■ Task instructions: Because the images are not wanted, restate every line below word for word without them.

***** Extracted information

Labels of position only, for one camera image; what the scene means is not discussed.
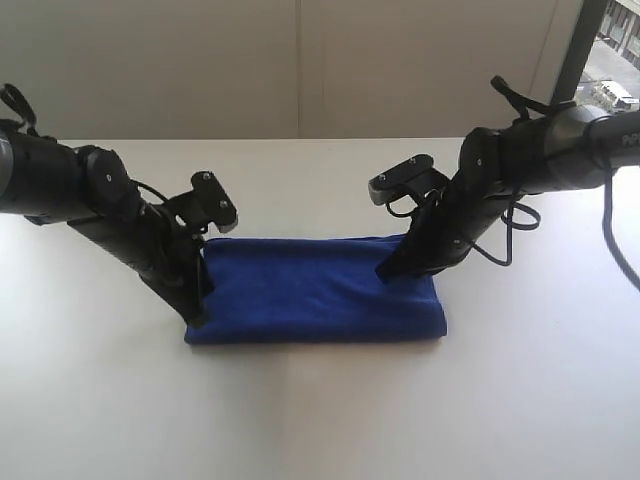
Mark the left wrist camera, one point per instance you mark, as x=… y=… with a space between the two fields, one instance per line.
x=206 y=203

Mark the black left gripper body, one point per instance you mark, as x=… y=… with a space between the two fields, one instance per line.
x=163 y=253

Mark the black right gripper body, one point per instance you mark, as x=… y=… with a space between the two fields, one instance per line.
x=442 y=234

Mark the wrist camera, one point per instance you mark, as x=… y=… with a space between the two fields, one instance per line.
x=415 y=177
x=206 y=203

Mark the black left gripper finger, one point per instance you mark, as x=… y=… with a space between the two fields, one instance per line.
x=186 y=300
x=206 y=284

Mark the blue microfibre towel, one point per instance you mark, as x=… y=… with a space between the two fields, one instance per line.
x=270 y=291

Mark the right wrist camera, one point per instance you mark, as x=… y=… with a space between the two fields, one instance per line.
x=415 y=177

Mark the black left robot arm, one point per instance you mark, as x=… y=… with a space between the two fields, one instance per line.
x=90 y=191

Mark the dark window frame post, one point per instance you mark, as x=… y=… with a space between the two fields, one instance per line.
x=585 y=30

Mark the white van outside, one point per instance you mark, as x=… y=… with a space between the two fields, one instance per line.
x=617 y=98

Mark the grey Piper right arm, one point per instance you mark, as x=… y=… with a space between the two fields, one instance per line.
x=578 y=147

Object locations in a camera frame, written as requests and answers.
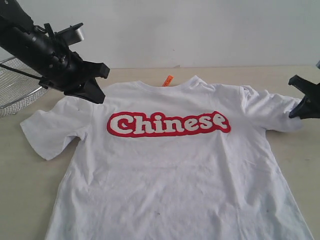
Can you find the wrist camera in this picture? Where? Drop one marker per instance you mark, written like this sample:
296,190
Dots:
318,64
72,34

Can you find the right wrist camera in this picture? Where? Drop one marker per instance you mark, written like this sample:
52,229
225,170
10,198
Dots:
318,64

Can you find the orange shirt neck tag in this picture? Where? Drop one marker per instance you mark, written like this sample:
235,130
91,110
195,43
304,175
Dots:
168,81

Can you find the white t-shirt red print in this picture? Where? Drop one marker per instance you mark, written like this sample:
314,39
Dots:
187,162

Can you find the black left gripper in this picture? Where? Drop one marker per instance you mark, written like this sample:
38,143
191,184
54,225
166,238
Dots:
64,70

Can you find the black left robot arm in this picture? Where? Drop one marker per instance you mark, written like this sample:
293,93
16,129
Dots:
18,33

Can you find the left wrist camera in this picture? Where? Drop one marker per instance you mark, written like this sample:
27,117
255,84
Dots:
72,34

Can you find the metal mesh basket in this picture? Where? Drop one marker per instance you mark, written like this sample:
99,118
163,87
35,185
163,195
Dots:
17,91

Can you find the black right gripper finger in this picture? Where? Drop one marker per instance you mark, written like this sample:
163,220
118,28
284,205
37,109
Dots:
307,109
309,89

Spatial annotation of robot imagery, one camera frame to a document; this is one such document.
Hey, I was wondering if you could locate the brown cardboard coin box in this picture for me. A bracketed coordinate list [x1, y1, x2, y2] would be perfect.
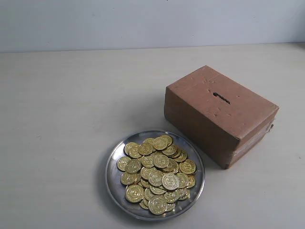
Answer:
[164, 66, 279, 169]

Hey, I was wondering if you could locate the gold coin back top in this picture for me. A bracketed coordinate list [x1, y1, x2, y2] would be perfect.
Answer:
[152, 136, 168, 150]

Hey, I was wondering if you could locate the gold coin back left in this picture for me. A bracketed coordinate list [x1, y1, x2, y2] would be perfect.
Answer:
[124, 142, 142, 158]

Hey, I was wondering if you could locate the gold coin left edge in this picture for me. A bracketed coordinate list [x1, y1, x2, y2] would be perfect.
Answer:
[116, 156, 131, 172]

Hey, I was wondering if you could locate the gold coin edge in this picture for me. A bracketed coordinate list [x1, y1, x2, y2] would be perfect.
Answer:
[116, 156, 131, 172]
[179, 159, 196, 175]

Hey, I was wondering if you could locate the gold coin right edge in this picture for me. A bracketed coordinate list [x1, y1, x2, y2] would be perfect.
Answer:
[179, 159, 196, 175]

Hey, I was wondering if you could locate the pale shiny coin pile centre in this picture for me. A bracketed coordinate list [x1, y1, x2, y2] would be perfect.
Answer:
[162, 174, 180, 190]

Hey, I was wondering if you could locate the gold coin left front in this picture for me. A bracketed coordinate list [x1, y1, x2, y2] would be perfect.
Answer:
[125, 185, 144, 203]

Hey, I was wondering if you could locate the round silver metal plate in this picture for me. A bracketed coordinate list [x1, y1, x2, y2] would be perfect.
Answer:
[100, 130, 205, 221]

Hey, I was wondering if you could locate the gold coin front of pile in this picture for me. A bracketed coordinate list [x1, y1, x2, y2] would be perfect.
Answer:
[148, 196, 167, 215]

**********

■ Output of the task:
Labels of position only, for one camera image; what the scene means is not discussed.
Mark the left wrist camera, one point per instance you mark, as x=… y=… with a space between the two fields, one instance per line.
x=206 y=203

Mark the black left gripper body, one point per instance you mark, as x=… y=… with a space between the two fields, one instance per line.
x=163 y=253

Mark the black right gripper body, one point per instance you mark, as x=… y=… with a space between the two fields, one instance per line.
x=442 y=234

Mark the wrist camera, one point per instance you mark, as x=… y=… with a space between the two fields, one instance per line.
x=415 y=177
x=206 y=203

Mark the black left gripper finger, one point per instance you mark, as x=… y=… with a space between the two fields, one instance per line.
x=186 y=300
x=206 y=284

Mark the blue microfibre towel, one point per instance you mark, as x=… y=… with a space between the two fields, one instance per line.
x=270 y=291

Mark the right wrist camera, one point per instance you mark, as x=… y=… with a space between the two fields, one instance per line.
x=415 y=177

Mark the black left robot arm, one point per instance you mark, as x=… y=… with a space between the two fields, one instance per line.
x=90 y=191

Mark the dark window frame post, one point per instance you mark, as x=… y=… with a space between the two fields, one instance per line.
x=585 y=30

Mark the white van outside, one point per instance you mark, as x=… y=… with a space between the two fields, one instance per line.
x=617 y=98

Mark the grey Piper right arm, one point per instance you mark, as x=… y=… with a space between the two fields, one instance per line.
x=578 y=147

Object locations in a camera frame, written as requests and answers.
Can you find the wrist camera in this picture? Where? Drop one marker per instance you mark, written like this sample:
296,190
Dots:
318,64
72,34

Can you find the right wrist camera in this picture? Where? Drop one marker per instance you mark, written like this sample:
52,229
225,170
10,198
Dots:
318,64

Can you find the orange shirt neck tag in this picture? Where? Drop one marker per instance you mark, written like this sample:
235,130
91,110
195,43
304,175
Dots:
168,81

Can you find the white t-shirt red print in this picture? Where? Drop one marker per instance you mark, written like this sample:
314,39
Dots:
187,162

Can you find the black left gripper in this picture? Where? Drop one marker per instance you mark, written like this sample:
38,143
191,184
54,225
166,238
Dots:
64,70

Can you find the black left robot arm in this picture? Where? Drop one marker per instance you mark, written like this sample:
293,93
16,129
Dots:
18,33

Can you find the left wrist camera in this picture? Where? Drop one marker per instance you mark, written like this sample:
27,117
255,84
Dots:
72,34

Can you find the metal mesh basket in this picture? Where? Drop one marker per instance you mark, written like this sample:
99,118
163,87
35,185
163,195
Dots:
17,91

Can you find the black right gripper finger in this picture? Where? Drop one marker per instance you mark, written like this sample:
163,220
118,28
284,205
37,109
Dots:
307,109
309,89

Spatial annotation of robot imagery, one camera frame to a document; this is one such document.
Hey, I was wondering if you could locate the brown cardboard coin box in this picture for me. A bracketed coordinate list [x1, y1, x2, y2] would be perfect.
Answer:
[164, 66, 279, 169]

Hey, I was wondering if you could locate the gold coin back top in this picture for me. A bracketed coordinate list [x1, y1, x2, y2] would be perfect.
Answer:
[152, 136, 168, 150]

Hey, I was wondering if you could locate the gold coin back left in this picture for me. A bracketed coordinate list [x1, y1, x2, y2] would be perfect.
Answer:
[124, 142, 142, 158]

Hey, I was wondering if you could locate the gold coin left edge in this picture for me. A bracketed coordinate list [x1, y1, x2, y2] would be perfect.
Answer:
[116, 156, 131, 172]

Hey, I was wondering if you could locate the gold coin edge in this picture for me. A bracketed coordinate list [x1, y1, x2, y2] would be perfect.
Answer:
[116, 156, 131, 172]
[179, 159, 196, 175]

Hey, I was wondering if you could locate the gold coin right edge in this picture for me. A bracketed coordinate list [x1, y1, x2, y2] would be perfect.
Answer:
[179, 159, 196, 175]

Hey, I was wondering if you could locate the pale shiny coin pile centre in this picture for me. A bracketed coordinate list [x1, y1, x2, y2] would be perfect.
Answer:
[162, 174, 180, 190]

Hey, I was wondering if you could locate the gold coin left front in this picture for me. A bracketed coordinate list [x1, y1, x2, y2] would be perfect.
Answer:
[125, 185, 144, 203]

Hey, I was wondering if you could locate the round silver metal plate in this picture for me. A bracketed coordinate list [x1, y1, x2, y2] would be perfect.
Answer:
[100, 130, 205, 221]

Hey, I was wondering if you could locate the gold coin front of pile in this picture for me. A bracketed coordinate list [x1, y1, x2, y2] would be perfect.
Answer:
[148, 196, 167, 215]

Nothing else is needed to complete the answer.